I am trying to set up a Ceph cluster. I have 4 nodes - 1 admin-node, 1 monitor and 2 object storage devices. The installation guide I am using is given at the following location:
http://ceph.com/docs/master/start/quick-ceph-deploy/.
When I am trying to add the initial monitor (step 5 in the guide), I am getting the following error:
[ceph_deploy.conf][DEBUG ] found configuration file at: /home/cloud-user/.cephdeploy.conf
[ceph_deploy.cli][INFO ] Invoked (1.5.21): /usr/bin/ceph-deploy mon create-initial
[ceph_deploy.mon][DEBUG ] Deploying mon, cluster ceph hosts worker-1-full
[ceph_deploy.mon][DEBUG ] detecting platform for host worker-1-full ...

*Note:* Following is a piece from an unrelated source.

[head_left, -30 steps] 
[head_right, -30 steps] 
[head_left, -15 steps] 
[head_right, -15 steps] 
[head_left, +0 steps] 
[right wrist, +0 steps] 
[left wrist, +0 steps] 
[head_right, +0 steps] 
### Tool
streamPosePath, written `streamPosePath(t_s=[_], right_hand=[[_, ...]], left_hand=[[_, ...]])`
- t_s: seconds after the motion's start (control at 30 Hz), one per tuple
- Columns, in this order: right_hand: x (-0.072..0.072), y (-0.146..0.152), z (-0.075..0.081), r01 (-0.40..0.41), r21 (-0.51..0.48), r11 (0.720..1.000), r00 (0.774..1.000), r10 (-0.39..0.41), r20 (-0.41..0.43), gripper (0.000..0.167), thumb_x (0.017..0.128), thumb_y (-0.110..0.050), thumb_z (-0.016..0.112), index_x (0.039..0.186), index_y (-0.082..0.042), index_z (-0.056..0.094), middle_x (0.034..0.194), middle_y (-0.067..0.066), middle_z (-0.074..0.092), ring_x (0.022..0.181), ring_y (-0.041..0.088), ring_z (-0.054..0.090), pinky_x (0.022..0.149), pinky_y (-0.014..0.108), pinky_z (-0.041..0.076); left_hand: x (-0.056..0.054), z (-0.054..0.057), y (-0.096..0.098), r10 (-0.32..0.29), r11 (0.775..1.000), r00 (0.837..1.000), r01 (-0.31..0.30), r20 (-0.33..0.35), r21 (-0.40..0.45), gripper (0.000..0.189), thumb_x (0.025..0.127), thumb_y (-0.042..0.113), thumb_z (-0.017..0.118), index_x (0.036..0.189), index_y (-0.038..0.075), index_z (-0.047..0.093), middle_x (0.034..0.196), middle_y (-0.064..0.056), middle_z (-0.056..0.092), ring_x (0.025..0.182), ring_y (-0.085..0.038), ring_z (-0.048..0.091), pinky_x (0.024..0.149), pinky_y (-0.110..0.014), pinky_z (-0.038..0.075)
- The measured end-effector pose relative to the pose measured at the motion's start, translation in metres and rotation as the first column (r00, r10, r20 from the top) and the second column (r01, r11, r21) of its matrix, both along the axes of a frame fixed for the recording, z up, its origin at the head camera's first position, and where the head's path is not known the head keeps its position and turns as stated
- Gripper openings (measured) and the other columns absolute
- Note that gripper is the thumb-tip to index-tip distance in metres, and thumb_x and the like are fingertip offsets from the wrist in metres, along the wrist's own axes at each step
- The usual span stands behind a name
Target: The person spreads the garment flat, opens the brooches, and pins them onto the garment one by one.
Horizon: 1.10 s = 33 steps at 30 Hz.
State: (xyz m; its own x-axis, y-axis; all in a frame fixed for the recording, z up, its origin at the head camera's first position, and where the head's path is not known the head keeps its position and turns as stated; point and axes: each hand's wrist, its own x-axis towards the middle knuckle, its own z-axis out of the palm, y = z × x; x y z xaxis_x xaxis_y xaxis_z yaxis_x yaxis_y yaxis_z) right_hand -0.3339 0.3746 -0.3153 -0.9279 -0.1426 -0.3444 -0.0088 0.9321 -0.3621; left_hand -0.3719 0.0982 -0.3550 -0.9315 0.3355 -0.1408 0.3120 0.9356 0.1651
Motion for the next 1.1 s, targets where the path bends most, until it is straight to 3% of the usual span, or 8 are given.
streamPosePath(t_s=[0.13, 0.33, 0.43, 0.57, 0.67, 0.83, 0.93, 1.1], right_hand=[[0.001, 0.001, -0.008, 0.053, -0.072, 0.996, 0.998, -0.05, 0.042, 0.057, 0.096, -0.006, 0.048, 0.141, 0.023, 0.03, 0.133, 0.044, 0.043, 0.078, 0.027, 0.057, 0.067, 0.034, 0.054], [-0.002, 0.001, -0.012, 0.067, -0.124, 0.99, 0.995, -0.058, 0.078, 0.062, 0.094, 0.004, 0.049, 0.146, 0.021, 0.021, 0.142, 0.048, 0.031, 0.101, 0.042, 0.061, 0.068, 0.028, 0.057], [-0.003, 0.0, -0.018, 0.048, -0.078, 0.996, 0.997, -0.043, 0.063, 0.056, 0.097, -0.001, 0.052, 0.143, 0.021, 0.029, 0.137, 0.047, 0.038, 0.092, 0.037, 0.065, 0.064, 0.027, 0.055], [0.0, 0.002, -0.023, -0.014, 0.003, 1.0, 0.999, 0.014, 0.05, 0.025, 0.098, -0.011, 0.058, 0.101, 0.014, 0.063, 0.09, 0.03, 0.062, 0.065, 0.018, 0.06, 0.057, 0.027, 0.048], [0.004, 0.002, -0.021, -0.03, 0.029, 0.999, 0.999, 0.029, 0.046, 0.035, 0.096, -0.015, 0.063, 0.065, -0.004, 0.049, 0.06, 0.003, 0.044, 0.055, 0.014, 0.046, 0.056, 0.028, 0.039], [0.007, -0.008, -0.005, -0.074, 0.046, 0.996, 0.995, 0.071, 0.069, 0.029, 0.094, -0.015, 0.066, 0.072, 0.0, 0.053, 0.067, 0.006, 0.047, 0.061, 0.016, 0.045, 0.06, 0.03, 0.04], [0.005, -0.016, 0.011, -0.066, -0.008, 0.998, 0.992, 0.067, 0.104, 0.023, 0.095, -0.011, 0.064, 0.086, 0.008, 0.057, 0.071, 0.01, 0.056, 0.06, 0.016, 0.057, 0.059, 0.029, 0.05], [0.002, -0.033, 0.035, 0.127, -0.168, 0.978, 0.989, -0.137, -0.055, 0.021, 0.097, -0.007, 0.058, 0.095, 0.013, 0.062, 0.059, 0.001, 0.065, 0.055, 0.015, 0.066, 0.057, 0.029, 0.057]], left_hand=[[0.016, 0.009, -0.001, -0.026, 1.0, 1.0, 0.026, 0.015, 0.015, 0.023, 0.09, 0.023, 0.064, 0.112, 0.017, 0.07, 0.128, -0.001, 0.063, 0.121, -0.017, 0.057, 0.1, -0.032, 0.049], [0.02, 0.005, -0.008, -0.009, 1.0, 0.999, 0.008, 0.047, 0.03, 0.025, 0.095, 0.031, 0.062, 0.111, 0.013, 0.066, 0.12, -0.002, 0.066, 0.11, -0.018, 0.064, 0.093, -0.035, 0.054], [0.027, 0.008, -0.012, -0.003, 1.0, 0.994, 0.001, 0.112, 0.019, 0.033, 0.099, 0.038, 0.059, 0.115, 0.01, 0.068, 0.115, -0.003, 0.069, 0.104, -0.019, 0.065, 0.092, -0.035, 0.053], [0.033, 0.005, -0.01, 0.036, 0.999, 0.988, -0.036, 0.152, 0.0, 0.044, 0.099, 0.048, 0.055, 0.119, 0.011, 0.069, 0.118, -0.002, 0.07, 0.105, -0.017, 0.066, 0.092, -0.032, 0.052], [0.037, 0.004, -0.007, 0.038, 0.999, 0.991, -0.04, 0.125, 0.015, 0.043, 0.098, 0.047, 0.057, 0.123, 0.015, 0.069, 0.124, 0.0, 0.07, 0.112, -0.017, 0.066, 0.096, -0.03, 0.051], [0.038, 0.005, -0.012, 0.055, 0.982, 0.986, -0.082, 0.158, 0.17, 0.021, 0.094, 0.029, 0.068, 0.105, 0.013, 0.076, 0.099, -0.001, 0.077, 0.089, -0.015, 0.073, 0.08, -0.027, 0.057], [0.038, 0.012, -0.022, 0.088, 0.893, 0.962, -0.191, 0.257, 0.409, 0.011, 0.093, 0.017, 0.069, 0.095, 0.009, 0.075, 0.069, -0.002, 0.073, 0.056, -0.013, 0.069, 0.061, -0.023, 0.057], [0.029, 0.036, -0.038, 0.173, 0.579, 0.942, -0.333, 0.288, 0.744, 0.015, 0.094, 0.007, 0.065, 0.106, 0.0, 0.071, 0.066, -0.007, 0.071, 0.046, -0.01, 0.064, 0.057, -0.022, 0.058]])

[worker-1-full][DEBUG ] connection detected need for sudo
[worker-1-full][DEBUG ] connected to host: worker-1-full
[worker-1-full][DEBUG ] detect platform information from remote host
[worker-1-full][DEBUG ] detect machine type
[ceph_deploy.mon][INFO ] distro info: Ubuntu 14.04 trusty
[worker-1-full][DEBUG ] determining if provided host has same hostname in remote
[worker-1-full][DEBUG ] get remote short hostname
[worker-1-full][DEBUG ] deploying mon to worker-1-full
[worker-1-full][DEBUG ] get remote short hostname
[worker-1-full][DEBUG ] remote hostname: worker-1-full
[worker-1-full][DEBUG ] write cluster configuration to /etc/ceph/{cluster}.conf
[worker-1-full][DEBUG ] create the mon path if it does not exist
[worker-1-full][DEBUG ] checking for done path: /var/lib/ceph/mon/ceph-worker-1-full/done
[worker-1-full][DEBUG ] create a done file to avoid re-doing the mon deployment
[worker-1-full][DEBUG ] create the init path if it does not exist
[worker-1-full][DEBUG ] locating the `service` executable...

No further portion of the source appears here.